§ **WHAT NEEDS TO BE DONE**: Take each line of the material that includes "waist" and copy it.

§ **STUDY MATERIAL**:
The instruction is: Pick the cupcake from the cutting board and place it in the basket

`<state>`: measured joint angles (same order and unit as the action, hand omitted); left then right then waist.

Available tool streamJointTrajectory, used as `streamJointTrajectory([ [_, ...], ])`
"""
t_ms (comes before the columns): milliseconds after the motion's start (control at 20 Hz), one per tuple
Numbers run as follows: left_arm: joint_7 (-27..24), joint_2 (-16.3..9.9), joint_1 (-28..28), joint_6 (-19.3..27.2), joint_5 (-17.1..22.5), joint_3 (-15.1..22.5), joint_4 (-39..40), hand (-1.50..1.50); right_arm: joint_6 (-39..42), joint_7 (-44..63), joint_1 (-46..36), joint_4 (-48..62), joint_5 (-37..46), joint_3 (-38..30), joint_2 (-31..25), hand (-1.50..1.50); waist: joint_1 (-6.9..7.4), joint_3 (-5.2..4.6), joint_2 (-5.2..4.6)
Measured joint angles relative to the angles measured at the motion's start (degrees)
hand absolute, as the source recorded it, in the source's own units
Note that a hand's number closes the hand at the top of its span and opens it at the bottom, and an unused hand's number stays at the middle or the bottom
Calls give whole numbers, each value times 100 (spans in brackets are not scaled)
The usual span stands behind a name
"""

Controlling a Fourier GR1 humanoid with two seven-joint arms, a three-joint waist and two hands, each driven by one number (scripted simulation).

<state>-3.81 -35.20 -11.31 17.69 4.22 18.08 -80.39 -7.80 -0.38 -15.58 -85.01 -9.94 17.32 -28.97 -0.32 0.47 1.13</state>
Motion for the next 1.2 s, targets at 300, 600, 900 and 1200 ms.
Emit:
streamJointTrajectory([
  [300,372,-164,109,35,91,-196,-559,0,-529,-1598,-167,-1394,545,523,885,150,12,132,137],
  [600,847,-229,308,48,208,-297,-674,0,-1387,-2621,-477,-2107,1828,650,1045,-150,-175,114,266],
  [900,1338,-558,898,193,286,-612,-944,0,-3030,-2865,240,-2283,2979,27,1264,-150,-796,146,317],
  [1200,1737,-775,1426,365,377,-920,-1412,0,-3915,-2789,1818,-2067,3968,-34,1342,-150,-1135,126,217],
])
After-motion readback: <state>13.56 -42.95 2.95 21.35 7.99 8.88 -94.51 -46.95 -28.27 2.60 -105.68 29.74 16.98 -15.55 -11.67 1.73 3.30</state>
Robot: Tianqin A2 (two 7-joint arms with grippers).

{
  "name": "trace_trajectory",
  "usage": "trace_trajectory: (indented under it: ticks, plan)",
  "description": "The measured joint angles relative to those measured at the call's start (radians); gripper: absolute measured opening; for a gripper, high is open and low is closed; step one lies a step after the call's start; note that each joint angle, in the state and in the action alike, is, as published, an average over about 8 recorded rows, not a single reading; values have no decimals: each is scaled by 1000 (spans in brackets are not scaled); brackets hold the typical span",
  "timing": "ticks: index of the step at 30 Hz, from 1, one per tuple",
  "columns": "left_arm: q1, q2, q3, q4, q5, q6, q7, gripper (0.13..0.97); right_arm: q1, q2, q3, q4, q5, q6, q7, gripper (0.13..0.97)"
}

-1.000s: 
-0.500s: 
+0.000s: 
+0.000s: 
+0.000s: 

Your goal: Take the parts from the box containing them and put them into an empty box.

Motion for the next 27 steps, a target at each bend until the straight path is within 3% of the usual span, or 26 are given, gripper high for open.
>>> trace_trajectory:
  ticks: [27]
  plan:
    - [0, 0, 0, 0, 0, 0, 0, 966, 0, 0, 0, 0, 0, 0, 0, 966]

§ **PROBLEM SOLUTION**:
`<state>`: measured joint angles (same order and unit as the action, hand omitted); left then right then waist.
Numbers run as follows: left_arm: joint_7 (-27..24), joint_2 (-16.3..9.9), joint_1 (-28..28), joint_6 (-19.3..27.2), joint_5 (-17.1..22.5), joint_3 (-15.1..22.5), joint_4 (-39..40), hand (-1.50..1.50); right_arm: joint_6 (-39..42), joint_7 (-44..63), joint_1 (-46..36), joint_4 (-48..62), joint_5 (-37..46), joint_3 (-38..30), joint_2 (-31..25), hand (-1.50..1.50); waist: joint_1 (-6.9..7.4), joint_3 (-5.2..4.6), joint_2 (-5.2..4.6)
Controlling a Fourier GR1 humanoid with two seven-joint arms, a three-joint waist and two hands, each driven by one number (scripted simulation).

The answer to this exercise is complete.